*** Opening of Supplied information ***

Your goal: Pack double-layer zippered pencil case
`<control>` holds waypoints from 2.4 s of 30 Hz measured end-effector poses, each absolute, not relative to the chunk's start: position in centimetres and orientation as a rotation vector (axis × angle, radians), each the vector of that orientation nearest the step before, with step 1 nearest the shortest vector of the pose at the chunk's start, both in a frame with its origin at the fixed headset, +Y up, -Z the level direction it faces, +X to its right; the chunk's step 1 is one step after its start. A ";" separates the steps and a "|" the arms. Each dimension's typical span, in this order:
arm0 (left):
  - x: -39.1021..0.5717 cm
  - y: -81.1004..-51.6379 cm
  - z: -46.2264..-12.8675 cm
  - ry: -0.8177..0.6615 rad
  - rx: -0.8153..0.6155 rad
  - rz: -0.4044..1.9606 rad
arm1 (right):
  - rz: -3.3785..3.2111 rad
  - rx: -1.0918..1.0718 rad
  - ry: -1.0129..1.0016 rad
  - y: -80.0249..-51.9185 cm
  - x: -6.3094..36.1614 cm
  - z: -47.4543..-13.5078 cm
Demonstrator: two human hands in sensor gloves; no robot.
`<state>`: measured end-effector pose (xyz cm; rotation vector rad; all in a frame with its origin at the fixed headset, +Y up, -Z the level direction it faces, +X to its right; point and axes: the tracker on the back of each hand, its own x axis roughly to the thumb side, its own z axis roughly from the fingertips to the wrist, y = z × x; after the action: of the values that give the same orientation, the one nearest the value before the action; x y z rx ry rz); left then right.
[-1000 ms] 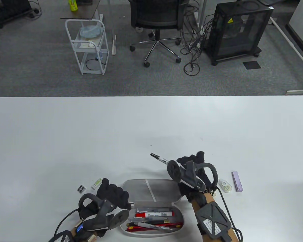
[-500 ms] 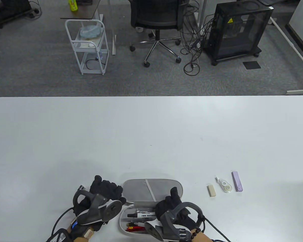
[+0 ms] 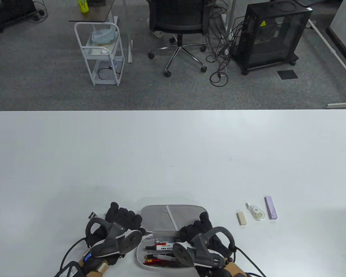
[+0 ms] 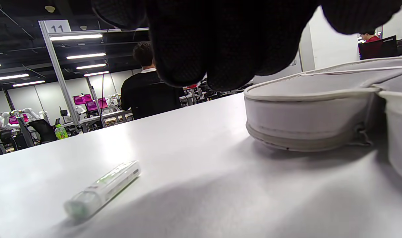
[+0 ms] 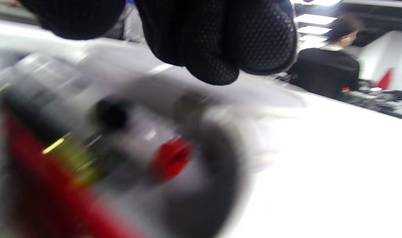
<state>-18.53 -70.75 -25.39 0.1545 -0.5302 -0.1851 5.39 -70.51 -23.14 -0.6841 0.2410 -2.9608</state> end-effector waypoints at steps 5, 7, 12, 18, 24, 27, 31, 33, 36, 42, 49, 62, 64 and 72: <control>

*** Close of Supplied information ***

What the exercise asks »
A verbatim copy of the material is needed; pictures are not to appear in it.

Your solution »
Your goal: Pack double-layer zippered pencil case
`<control>` holds waypoints from 2.4 s of 30 Hz measured end-effector poses, each absolute, not relative to the chunk's start: position in centimetres and orientation as a rotation vector (axis × angle, radians), each the vector of that orientation nearest the step before, with step 1 nearest the shortest vector of the pose at the chunk's start, both in a frame with its origin at the fixed headset, +Y up, -Z the level direction it faces, +X to its right; the chunk's step 1 is one step after its start. A ";" separates the steps and a "|" the arms. Each dimension's typical span, in this order:
arm0 (left):
  - x: -39.1021..0.5717 cm
  - y: -81.1004..-51.6379 cm
  - z: -46.2264..-12.8675 cm
  - ry: -0.8177..0.6615 rad
  - rx: -0.8153..0.6155 rad
  - rz: -0.4044..1.9606 rad
arm1 (right):
  - rz: -3.3785..3.2111 rad
  - rx: -1.0918..1.0718 rad
  - ry: -1.0129..1.0016 rad
  - y: -80.0249..-51.9185 cm
  - x: -6.3094..36.1614 cm
  - z: -47.4543..-13.5078 cm
Demonstrator: two human hands in sensor gloves; no robot.
`<state>`: measured end-effector pose (xyz cm; rotation vector rad; all in a frame with its origin at the fixed headset, +Y up, -Z the level direction it faces, +X to its right; point and axes: the tracker on the back of each hand, its own x axis roughly to the thumb side, its own z axis roughly from the fingertips to the wrist, y = z × x; after the action: of the values that give the same orientation, the one nearest the value before the action; x y z rx ry rz); left then right.
[-1000 ms] 
[-500 ms] 
[+0 ms] 
[+0 ms] 
[+0 ms] 
<state>-18.53 -70.75 -25.39 0.1545 -0.5302 -0.1851 5.39 -70.51 -23.14 -0.6841 0.2410 -2.9608</state> end-effector waypoints at steps 5, 7, 12, 18, 24, 27, 31, 33, 36, 42, 49, 62, 64 and 72: <control>

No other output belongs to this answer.